BETHESDA, MD — Patients who survive cancer often face second malignant neoplasms (SMN), which are among their most serious long-term adverse health conditions.

A study in Therapeutic Advances in Endocrinology and Metabolism sought to characterize clinical findings of patients who developed thyroid cancers as SMN, and to examine genomic alterations in thyroid cancer tissue.1

Researchers from Walter Reed National Military Medical Center and the Uniformed Services University of Health Sciences, both in Bethesda, MD, performed retrospective analysis of medical records from patients seen for management of thyroid cancer over a 10-year period. The study team retrieved clinical and pathologic data from medical charts, while also extracting tumor DNA and RNA from formalin-fixed, paraffin-embedded tissue and subjecting them to next-generation sequencing (NGS) using Ion Torrent Oncomine Focus Assay. At the same time, microfluidic digital polymerase chain reactions (PCRs) were performed using QIAcuity Digital PCR System to identify BRAF V600E mutations and RET/PTC fusions.

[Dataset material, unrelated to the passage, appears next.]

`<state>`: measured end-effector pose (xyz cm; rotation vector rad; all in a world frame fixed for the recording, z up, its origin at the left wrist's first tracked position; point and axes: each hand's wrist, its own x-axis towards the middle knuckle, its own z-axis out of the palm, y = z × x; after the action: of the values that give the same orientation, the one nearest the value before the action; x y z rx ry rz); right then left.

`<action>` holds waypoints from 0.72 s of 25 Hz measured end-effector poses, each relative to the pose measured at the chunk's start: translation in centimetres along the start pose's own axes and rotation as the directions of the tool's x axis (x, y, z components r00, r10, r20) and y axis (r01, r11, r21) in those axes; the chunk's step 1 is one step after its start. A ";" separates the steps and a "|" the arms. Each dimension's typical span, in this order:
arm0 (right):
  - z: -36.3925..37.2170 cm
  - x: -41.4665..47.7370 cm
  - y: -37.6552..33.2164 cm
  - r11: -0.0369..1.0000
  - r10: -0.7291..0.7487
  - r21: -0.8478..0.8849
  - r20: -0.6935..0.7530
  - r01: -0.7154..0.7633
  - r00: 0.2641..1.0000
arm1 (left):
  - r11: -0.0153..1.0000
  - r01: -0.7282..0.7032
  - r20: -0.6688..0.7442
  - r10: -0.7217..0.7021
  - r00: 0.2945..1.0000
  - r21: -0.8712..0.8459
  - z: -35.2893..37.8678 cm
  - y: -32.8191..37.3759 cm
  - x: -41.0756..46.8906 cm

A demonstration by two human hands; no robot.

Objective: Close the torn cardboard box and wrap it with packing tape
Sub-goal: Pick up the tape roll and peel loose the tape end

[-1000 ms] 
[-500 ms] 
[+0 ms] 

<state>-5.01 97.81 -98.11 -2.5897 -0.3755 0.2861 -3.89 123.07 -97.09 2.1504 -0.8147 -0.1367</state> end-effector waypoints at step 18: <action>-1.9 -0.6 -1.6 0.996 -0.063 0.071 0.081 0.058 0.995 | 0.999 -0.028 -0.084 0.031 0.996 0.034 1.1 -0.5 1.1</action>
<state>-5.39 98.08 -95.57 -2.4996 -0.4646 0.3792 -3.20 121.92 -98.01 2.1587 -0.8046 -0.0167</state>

Results indicated that 16 of 620 patients receiving thyroid cancer surgery had a history of previously diagnosed malignancy. Eight patients were male, and eight patients were female, with a median age at diagnosis of 58.5 years (range, 4-78). Four patients had history of pediatric malignancy (PedCa), and 12 patients had a history of prior malignancy as an adult (AdCa).

Researchers determined that the latency periods for development of SMN in PedCa and AdCa patients were 10.8 (±5.2) years and 9.5 (±5.2) years, respectively.

The authors advised that histopathology revealed papillary thyroid cancers in 15 cases, and follicular thyroid cancer in one case; all tumors were classified as T1 or T2, and there were no patients presenting with metastases at the time of surgery.

Most, 81.2%, of the patients’ tumors had genomic alterations, including eight gene mutations (BRAF V600E (N = 4), RAS (N = 2), PI3CA (N = 2) and five gene fusions (RET/PTC1 (N = 4) and STRN/ALK (N = 1).

“In patients with PedCa and AdCa, mutations were detected in 1/4 (25%) and 7/12 (58.3%), respectively, p= 0.56; and fusions were detected in 3/4 (75%) and 2/12 (16.6%), respectively, p = 0.06,” the researchers reported. “In patients with and without history of therapeutic irradiation, mutations were detected with the same frequencies (5/10 (50%), and 3/6 (50%), respectively, p = 1.0). Gene fusions were detected in patients with and without history of irradiation in 5/10 (55.5%) and 0/6 (0%), respectively, p = 0.09.”

They suggested that “monitoring of cancer survivors for thyroid disorders allowed diagnosis of second thyroid cancers at early stages. Second, thyroid cancers harbor genomic alterations that are typical for sporadic as well as for radio-induced thyroid cancers.”

 

  1. Romanelli K, Wells J, Patel A, Mendonca Torres M, Costello J, Jensen K, Vasko V. Clinical and molecular characterization of thyroid cancer when seen as a second malignant neoplasm. Ther Adv Endocrinol Metab. 2021 Nov 24;12:20420188211058327. doi: 10.1177/20420188211058327. PMID: 35154635; PMCID: PMC8832328.